Requirement: Return every line below in which "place" appears.

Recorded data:
● ● ● ● ●
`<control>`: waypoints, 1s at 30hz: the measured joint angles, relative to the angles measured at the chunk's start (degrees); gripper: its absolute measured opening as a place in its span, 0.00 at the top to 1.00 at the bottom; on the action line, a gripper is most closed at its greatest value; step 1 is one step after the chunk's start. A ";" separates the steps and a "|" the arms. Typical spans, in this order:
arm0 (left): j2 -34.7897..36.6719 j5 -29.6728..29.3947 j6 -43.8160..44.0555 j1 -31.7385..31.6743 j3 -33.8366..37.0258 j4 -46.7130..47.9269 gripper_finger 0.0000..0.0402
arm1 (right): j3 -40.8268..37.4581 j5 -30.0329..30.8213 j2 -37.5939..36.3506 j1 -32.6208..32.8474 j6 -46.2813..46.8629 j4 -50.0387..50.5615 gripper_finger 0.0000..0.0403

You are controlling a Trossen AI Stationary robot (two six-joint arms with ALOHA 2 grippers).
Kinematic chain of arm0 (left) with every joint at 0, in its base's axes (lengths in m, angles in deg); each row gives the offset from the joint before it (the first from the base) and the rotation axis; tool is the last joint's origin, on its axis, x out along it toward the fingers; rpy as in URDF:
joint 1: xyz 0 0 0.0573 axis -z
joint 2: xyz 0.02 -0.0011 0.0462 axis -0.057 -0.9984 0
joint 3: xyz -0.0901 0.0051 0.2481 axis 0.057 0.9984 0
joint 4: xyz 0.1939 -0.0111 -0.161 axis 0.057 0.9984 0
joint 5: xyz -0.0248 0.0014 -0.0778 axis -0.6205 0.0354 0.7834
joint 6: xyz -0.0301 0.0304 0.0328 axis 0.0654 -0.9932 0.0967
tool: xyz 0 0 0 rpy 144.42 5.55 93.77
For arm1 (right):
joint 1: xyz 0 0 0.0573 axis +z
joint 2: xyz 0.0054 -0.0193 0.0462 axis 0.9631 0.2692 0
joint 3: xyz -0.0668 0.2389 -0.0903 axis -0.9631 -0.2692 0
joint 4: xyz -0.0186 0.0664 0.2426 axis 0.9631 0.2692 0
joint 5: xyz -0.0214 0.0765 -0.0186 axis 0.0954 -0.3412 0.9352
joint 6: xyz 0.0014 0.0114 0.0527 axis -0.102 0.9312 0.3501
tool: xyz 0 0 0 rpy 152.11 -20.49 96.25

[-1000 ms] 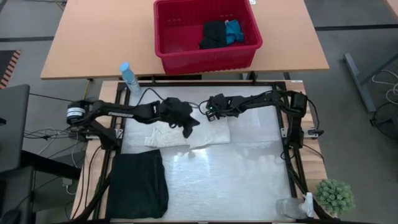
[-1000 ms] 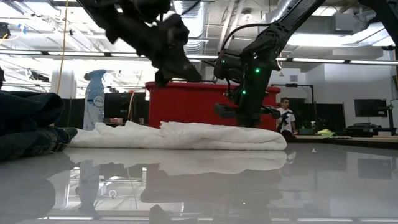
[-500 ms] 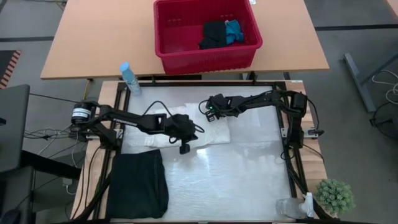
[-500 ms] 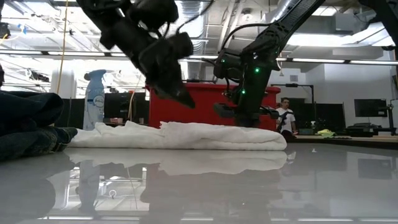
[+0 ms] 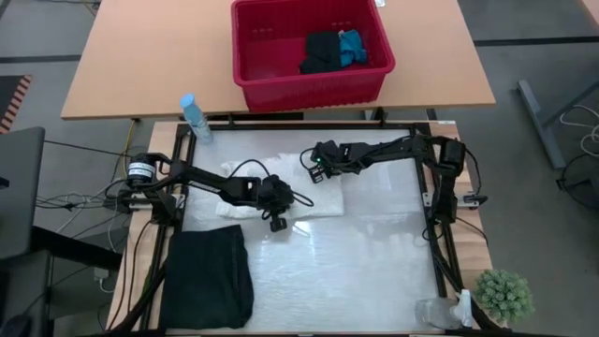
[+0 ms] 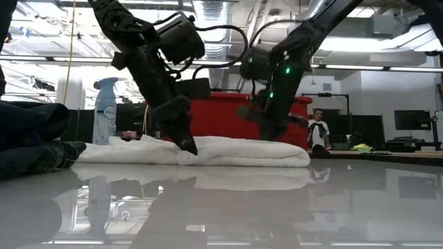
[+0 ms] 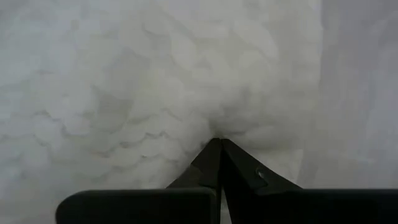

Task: Fold Laundry from Bin
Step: Fold the white dress from the red bin

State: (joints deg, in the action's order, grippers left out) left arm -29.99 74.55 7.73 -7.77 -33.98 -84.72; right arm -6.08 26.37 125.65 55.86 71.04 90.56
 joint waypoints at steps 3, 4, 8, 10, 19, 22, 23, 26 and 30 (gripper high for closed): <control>0.42 -0.23 0.46 -0.85 -0.02 1.30 1.00 | -0.02 -1.22 -3.78 0.15 -2.56 1.08 0.93; 0.53 -0.20 0.56 -1.11 -0.02 2.11 1.00 | 0.00 -2.46 -5.61 0.13 -2.65 2.13 0.92; 0.73 0.86 1.48 -1.75 -0.02 2.45 1.00 | 0.04 -6.86 -12.05 -0.64 0.72 10.72 0.87; 0.73 1.58 1.77 -1.82 -0.34 2.45 1.00 | 0.04 -7.85 -14.46 -0.41 2.75 15.01 0.81; 3.66 4.31 1.37 -2.91 -7.10 9.45 1.00 | -1.38 -8.91 -15.59 4.18 14.39 19.29 0.39; 6.43 4.33 1.08 -3.83 -9.53 13.78 1.00 | -4.76 -7.91 -15.42 5.24 19.85 12.82 0.30; 7.72 4.34 1.06 -4.17 -9.72 14.12 1.00 | -6.28 -7.83 -15.43 5.48 21.37 9.72 0.29; 11.35 5.62 0.38 -5.41 -10.19 14.38 1.00 | -10.70 -9.12 -15.42 5.29 24.77 0.36 0.28; 13.58 5.51 -2.33 -7.11 -10.19 14.03 1.00 | -14.77 -8.24 -15.40 5.35 28.98 -4.02 0.27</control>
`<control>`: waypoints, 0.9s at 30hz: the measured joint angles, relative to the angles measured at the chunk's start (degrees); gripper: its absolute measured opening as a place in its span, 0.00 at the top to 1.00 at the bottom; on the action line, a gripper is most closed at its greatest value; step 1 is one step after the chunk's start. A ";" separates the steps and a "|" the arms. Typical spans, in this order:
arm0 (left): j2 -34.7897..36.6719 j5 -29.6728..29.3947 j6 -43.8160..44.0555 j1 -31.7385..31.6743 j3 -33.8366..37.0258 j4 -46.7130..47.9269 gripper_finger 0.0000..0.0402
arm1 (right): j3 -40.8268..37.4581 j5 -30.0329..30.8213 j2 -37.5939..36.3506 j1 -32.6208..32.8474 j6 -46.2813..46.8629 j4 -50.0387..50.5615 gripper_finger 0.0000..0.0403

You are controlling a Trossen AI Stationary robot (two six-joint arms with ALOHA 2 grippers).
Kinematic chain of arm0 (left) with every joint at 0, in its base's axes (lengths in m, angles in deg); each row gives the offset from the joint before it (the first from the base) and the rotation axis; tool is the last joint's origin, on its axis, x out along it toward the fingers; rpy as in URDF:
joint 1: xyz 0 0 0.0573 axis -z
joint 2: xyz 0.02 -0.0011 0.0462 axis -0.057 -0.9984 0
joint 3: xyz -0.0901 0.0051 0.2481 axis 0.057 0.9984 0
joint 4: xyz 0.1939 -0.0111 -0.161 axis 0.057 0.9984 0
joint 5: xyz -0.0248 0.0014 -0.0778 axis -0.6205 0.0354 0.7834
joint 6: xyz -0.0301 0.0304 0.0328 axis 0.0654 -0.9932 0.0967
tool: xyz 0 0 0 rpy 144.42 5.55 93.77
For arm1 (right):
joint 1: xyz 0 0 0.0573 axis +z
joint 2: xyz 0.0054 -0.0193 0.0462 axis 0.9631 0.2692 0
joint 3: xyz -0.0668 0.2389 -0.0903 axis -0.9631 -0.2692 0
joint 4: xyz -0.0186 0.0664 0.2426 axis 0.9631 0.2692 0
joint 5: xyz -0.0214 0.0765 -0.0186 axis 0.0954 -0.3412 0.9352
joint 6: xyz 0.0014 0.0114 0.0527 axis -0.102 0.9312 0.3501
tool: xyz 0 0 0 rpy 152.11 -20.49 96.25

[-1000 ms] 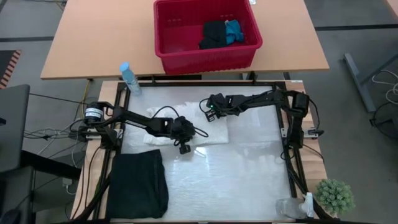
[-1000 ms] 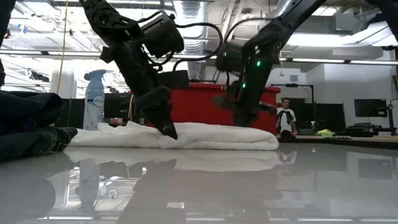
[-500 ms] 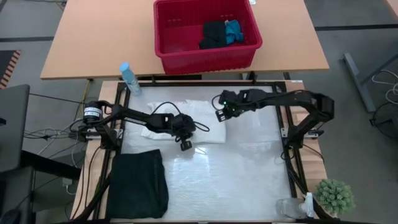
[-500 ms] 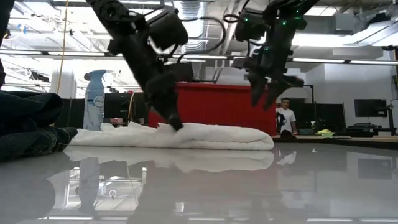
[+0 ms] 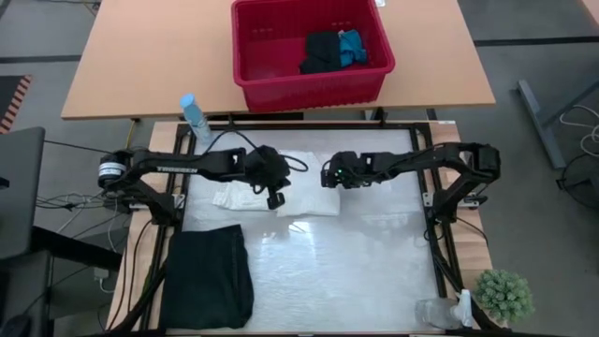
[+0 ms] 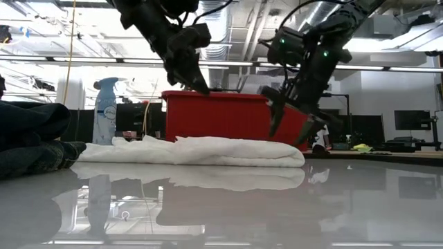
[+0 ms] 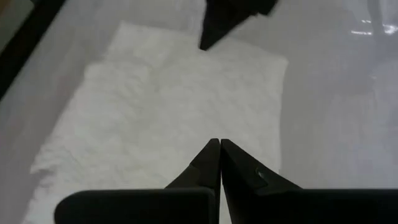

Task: Fold Laundry from Bin
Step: Fold the white dress from the red bin

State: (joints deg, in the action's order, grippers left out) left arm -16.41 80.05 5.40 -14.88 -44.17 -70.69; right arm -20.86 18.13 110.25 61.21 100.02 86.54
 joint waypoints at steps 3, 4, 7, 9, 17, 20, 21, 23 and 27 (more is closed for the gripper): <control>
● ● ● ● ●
Result of the task:
`<control>`: waypoints, 1s at 30hz: the measured joint angles, relative to the angles measured at the chunk's start (degrees); gripper: its absolute measured opening as a place in its span, 0.00 at the top to 1.00 at the bottom; on the action line, a gripper is most closed at its greatest value; step 1 is one step after the chunk's start. A ";" separates the steps and a "|" the arms. Typical spans, in this order:
`<control>`: waypoints, 0.9s at 30hz: the measured joint angles, relative to the angles measured at the chunk's start (degrees); gripper: its absolute measured opening as a place in its span, 0.00 at the top to 1.00 at the bottom; on the action line, a gripper is most closed at its greatest value; step 1 is one step after the chunk's start. A ";" separates the steps and a "|" the arms. Typical spans, in this order:

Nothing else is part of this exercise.